Americans are racking up credit card debt as they struggle to keep up with the cost of living, and experts say those who earn the least are the hardest hit. Total credit card balances rose 5.8% from a year ago, to $1.14 trillion, according to a recent New York Fed report.

Are delinquencies on the rise? ›

Silvio Tavares, CEO of VantageScore, a credit score modeling and analytics company, said that delinquencies have now exceeded their pre-pandemic levels, and that renters are especially vulnerable to falling behind. “Younger and less affluent people are experiencing challenges,” he said.

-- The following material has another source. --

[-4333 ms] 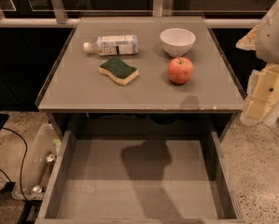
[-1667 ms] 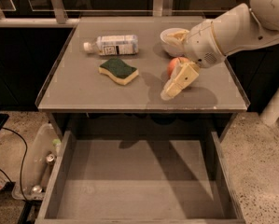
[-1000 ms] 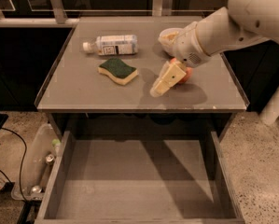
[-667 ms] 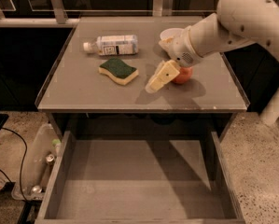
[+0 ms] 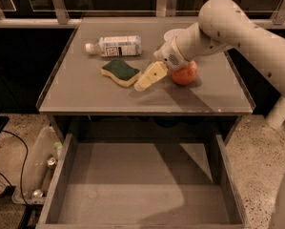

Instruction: Place sponge into top drawer

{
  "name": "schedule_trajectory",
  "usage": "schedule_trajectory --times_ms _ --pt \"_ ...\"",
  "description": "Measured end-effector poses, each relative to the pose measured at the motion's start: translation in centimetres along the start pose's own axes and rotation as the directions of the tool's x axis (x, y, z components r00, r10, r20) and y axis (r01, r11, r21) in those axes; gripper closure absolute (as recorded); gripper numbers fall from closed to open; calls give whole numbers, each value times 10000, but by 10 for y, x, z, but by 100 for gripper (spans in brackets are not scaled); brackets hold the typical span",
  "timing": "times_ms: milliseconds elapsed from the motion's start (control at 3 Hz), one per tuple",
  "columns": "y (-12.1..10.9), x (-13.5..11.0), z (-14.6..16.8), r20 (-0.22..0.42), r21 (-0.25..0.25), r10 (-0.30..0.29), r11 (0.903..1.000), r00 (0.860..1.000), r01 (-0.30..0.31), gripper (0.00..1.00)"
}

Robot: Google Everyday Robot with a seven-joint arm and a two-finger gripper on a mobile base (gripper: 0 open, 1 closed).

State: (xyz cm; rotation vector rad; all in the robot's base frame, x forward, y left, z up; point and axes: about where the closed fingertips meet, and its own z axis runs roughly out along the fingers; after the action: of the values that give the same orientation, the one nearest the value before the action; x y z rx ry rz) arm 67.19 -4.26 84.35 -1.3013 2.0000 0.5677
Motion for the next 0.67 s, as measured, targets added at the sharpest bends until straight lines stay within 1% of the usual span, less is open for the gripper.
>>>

What is the current credit card delinquency rate? ›

Credit Card and Auto Loan Delinquencies Continue Rising; Notably Among Younger Borrowers
Category 1Q4 2022Q4 2023
Home Equity Line Of Credit0.51%0.45%
Student Loan Debt1.02%0.79%
Auto Loan Debt2.22%2.66%
Credit Card Debt4.01%6.36%
3 more rows
Feb 6, 2024

Is credit card debt soaring? ›

That's $27 billion more than the $1.13 trillion in credit card debt they carried during the second quarter of 2024. The high tally comes amid concerns of an economic downturn triggered by modestly rising unemployment, and as soaring costs in food, housing and auto rates continue to drain household budgets.

Is credit card theft on the rise? ›

Global card losses attributed to fraud reached $33 billion in 2022, according to payments industry research company Nilson Report, with the U.S. market representing roughly 40% of losses. It has forecast a persistent threat that could reach nearly $400 billion in card fraud in the decade to 2032.